# WORK TO BE COMPLETED:
Scan the material that follows. Copy every line containing the word "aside".

# PROVIDED DATA:
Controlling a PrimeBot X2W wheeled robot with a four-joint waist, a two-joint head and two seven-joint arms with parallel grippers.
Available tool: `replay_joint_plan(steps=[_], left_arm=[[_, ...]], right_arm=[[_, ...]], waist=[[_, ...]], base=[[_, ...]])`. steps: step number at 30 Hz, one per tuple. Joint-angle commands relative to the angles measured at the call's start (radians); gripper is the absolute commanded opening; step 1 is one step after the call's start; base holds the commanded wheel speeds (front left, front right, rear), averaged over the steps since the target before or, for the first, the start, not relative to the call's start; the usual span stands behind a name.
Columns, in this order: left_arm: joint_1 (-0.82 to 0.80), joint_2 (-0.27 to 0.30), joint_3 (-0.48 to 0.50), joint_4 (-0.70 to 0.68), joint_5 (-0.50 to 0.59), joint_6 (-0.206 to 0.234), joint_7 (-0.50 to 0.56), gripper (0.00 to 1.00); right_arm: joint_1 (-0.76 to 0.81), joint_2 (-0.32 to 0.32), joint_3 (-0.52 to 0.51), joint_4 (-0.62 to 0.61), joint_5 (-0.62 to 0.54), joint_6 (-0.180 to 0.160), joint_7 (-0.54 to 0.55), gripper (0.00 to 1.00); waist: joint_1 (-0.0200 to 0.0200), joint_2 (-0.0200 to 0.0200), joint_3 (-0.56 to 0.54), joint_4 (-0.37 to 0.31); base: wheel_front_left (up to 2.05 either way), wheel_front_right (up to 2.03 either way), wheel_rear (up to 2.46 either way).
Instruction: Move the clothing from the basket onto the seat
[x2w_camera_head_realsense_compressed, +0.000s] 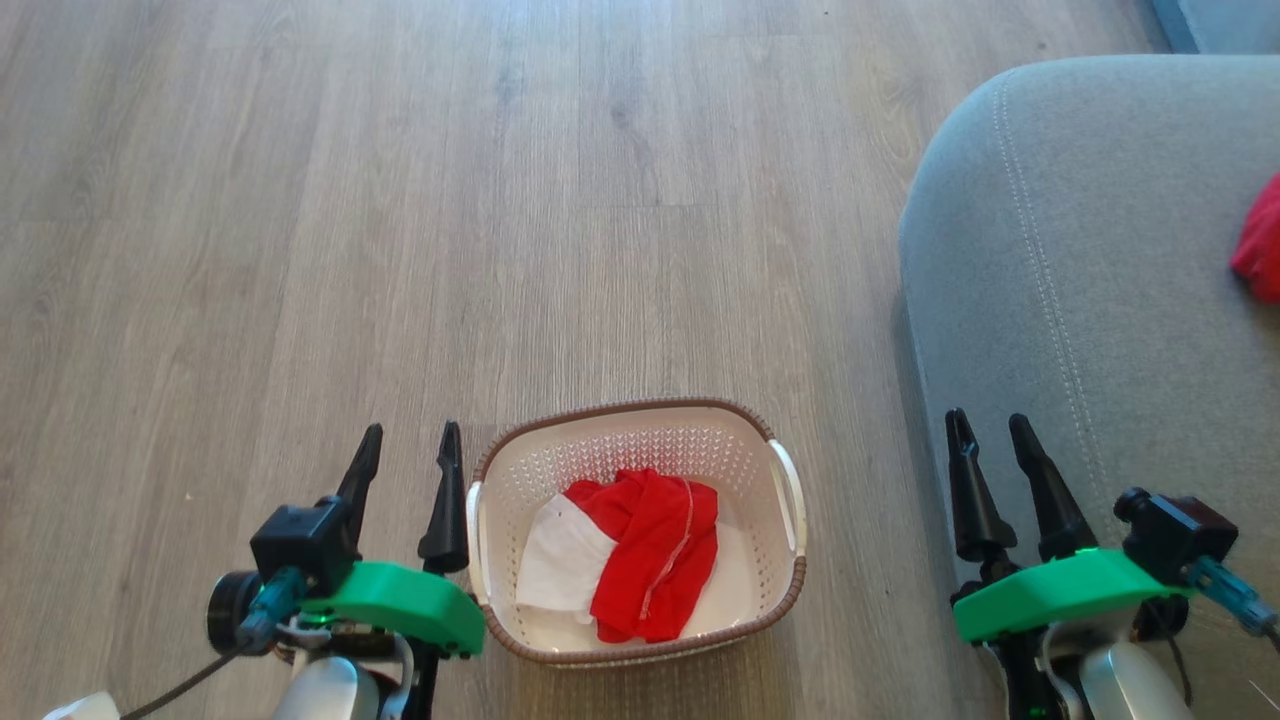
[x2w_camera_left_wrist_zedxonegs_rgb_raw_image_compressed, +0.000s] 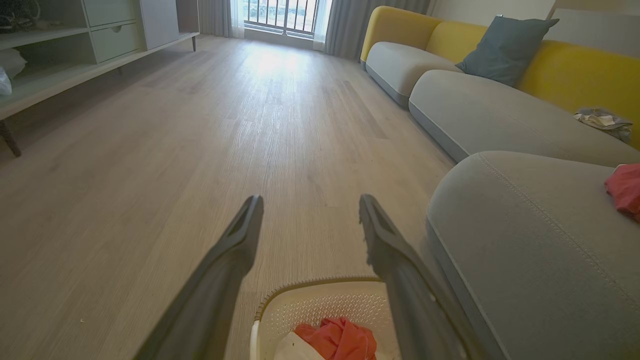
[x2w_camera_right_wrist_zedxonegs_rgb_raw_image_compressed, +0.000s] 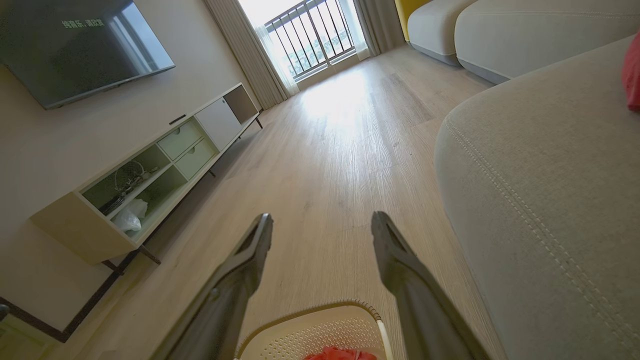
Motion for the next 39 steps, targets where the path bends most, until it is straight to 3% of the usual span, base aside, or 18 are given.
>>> replay_joint_plan(steps=[1,11,17,29,34,39], left_arm=[[-0.039,-0.002,0.038,-0.034,0.000,0.003,-0.005,1.00],[-0.041,-0.002,0.034,-0.039,0.002,0.004,-0.005,1.00],[-0.054,-0.002,0.022,-0.018,0.018,-0.018,-0.005,1.00],[-0.206,-0.002,-0.061,0.143,0.129,-0.106,-0.005,1.00],[-0.329,0.000,-0.098,0.261,0.234,-0.160,-0.005,1.00],[-0.439,0.031,-0.139,0.373,0.318,-0.180,-0.005,1.00]], right_arm=[[-0.021,0.004,0.022,-0.034,-0.010,0.000,-0.013,1.00],[-0.025,0.009,0.022,-0.041,-0.007,0.000,-0.013,1.00],[-0.035,0.011,-0.002,-0.023,-0.029,0.000,-0.013,1.00],[-0.102,0.017,-0.043,-0.035,-0.065,0.000,-0.013,1.00],[-0.136,0.017,-0.063,-0.082,-0.038,0.000,-0.013,1.00],[-0.158,0.017,-0.065,-0.118,-0.025,0.000,-0.013,1.00]], waist=[[0.0001,0.0000,0.000,0.002],[0.0001,0.0000,0.009,0.015],[0.0001,0.0000,0.051,0.001],[0.0001,0.0000,0.336,-0.054],[0.0001,0.0000,0.502,-0.090],[0.0001,0.0000,0.618,-0.118]], base=[[0.00,0.00,0.00],[0.00,0.00,0.00],[0.00,0.00,0.00],[0.00,0.00,0.00],[0.00,0.00,0.00],[0.00,0.00,0.00]])
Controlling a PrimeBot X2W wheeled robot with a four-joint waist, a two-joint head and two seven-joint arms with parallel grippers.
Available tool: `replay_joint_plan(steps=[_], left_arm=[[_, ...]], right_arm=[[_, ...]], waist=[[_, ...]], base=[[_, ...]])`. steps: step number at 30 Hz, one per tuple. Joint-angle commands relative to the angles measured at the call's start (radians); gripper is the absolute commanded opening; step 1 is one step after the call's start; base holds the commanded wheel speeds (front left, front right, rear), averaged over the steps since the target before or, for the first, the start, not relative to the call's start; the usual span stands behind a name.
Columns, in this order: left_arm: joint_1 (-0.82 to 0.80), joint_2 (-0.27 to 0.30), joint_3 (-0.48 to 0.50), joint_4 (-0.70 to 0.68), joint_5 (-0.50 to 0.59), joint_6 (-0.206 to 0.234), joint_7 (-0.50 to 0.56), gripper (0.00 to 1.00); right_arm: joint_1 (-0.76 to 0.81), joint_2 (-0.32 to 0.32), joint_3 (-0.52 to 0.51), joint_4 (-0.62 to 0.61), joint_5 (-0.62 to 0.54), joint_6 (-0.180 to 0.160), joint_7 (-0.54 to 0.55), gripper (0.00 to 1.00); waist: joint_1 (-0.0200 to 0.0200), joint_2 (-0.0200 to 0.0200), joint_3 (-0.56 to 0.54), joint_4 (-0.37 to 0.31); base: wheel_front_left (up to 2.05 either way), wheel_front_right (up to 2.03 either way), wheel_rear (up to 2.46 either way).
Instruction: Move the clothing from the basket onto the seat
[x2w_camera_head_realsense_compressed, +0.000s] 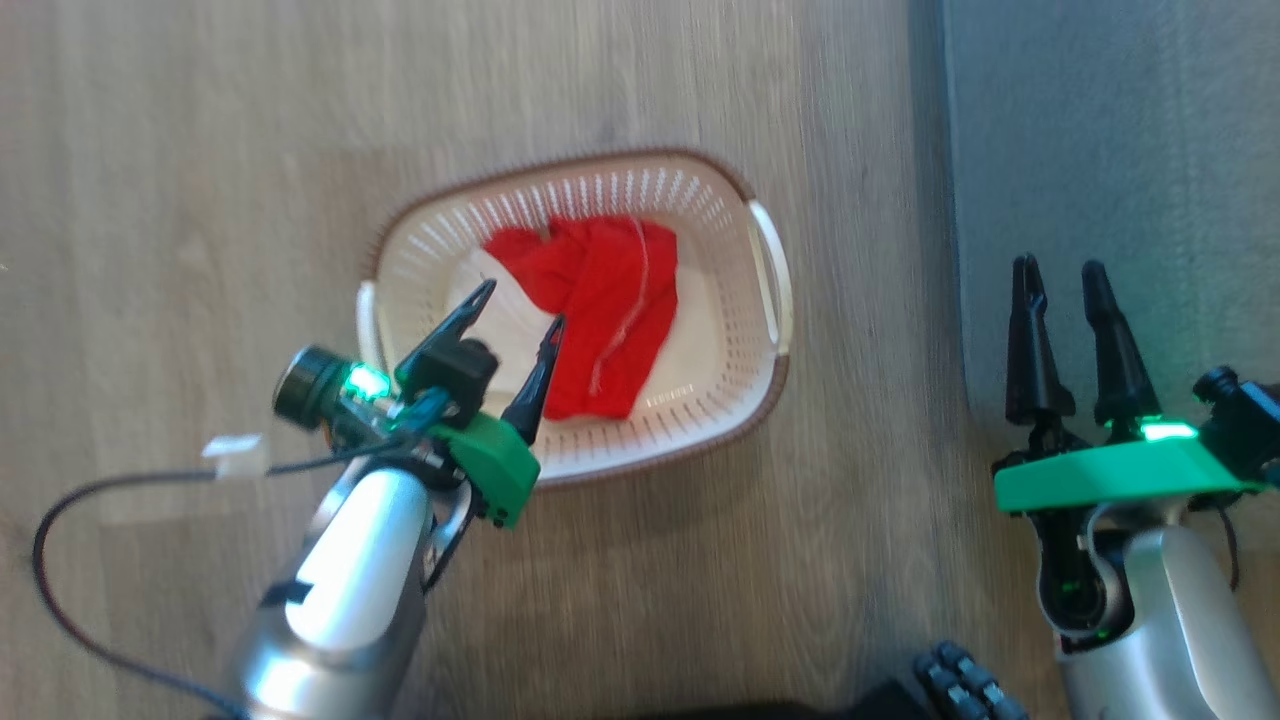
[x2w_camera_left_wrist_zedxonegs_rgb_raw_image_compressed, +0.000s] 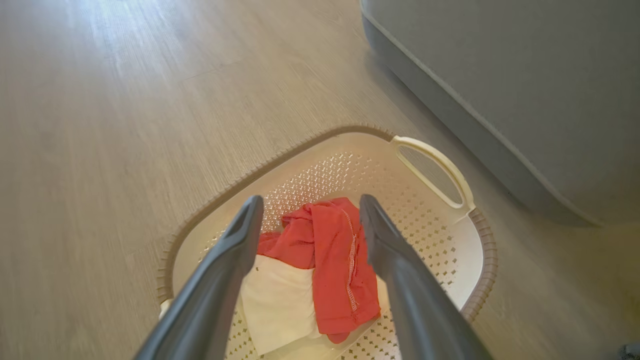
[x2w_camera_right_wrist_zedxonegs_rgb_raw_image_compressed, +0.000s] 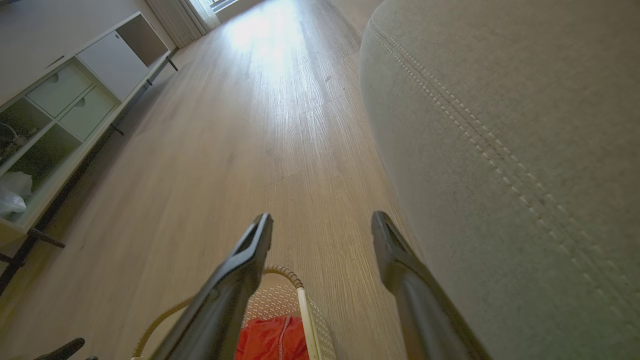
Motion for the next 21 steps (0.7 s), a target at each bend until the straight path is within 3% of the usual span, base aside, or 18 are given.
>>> replay_joint_plan(steps=[1,18,21], left_arm=[[-0.033,0.031,0.001,0.011,0.035,-0.001,-0.005,1.00],[-0.341,0.165,-0.079,0.351,0.100,0.021,-0.005,1.00],[-0.387,0.168,-0.094,0.433,0.105,0.015,-0.005,1.00]], right_arm=[[-0.004,0.002,0.022,-0.039,0.013,0.000,-0.009,1.00],[-0.062,0.002,0.151,-0.077,0.111,0.000,-0.009,1.00],[-0.053,0.002,0.156,-0.085,0.129,0.000,-0.009,1.00]], waist=[[-0.0003,0.0000,0.123,-0.049],[-0.0003,0.0000,0.343,-0.235],[-0.0003,0.0000,0.353,-0.250]], base=[[0.00,0.00,0.00],[0.00,0.00,0.00],[0.00,0.00,0.00]])
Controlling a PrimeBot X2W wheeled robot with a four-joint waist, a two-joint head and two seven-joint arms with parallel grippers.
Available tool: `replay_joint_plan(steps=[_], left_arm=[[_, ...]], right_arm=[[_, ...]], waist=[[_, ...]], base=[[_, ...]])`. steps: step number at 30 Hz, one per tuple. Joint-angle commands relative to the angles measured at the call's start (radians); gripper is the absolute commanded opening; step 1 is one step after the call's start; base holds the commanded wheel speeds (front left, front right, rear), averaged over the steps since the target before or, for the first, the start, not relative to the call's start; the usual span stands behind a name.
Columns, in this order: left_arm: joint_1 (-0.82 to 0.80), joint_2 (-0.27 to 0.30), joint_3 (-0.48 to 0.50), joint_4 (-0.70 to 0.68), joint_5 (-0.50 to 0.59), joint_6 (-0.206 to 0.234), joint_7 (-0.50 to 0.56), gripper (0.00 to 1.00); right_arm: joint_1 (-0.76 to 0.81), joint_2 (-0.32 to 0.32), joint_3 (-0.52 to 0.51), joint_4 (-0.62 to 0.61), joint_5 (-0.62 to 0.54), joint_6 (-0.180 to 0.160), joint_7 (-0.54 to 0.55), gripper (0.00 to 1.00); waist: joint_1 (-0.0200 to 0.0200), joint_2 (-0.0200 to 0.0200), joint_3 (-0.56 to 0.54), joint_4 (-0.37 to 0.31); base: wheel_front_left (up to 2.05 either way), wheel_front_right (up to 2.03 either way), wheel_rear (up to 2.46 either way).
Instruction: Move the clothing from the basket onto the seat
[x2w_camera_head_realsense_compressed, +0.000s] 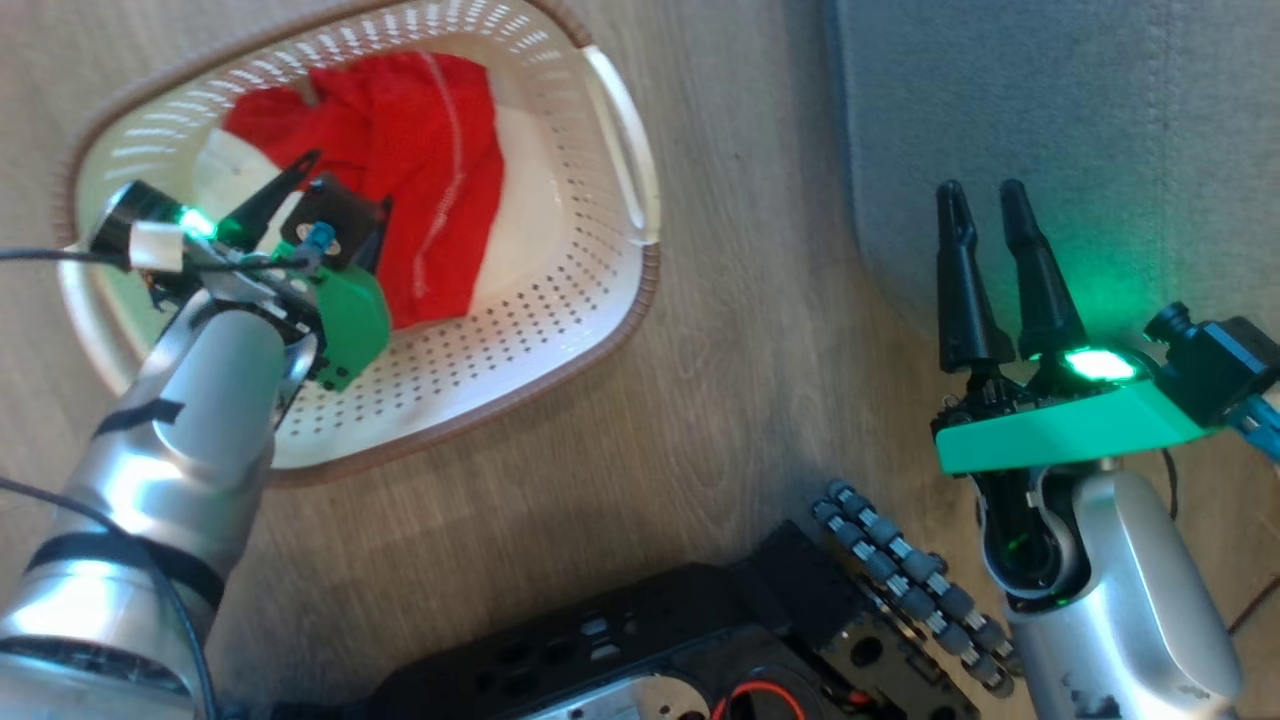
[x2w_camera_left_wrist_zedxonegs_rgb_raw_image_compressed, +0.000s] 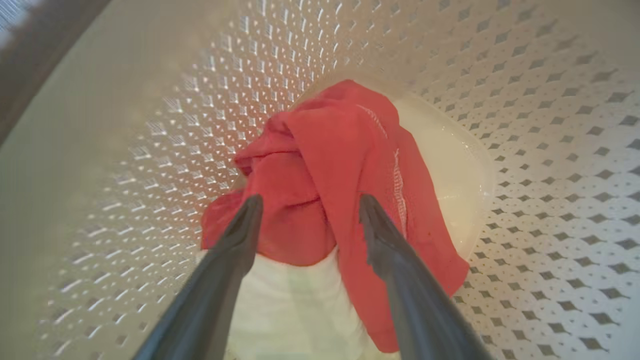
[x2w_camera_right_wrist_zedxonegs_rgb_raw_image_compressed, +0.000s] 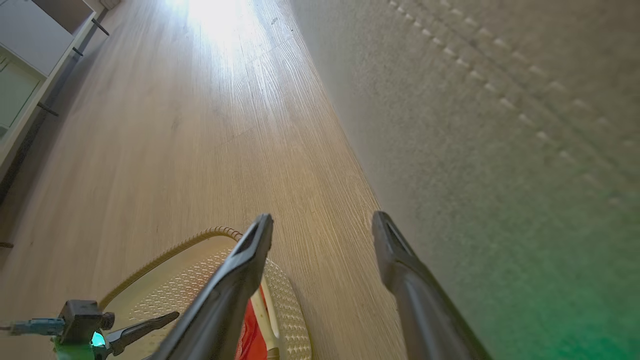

# WRITTEN SOLUTION:
Motion for the next 39 steps, targets where the path bends most, until it is straight to 3% of the usual span, base aside, or 18 are given.
Motion for the next 21 steps (0.7 s), a target at each bend until the straight path is within 3% of the usual span, base aside, or 18 are given.

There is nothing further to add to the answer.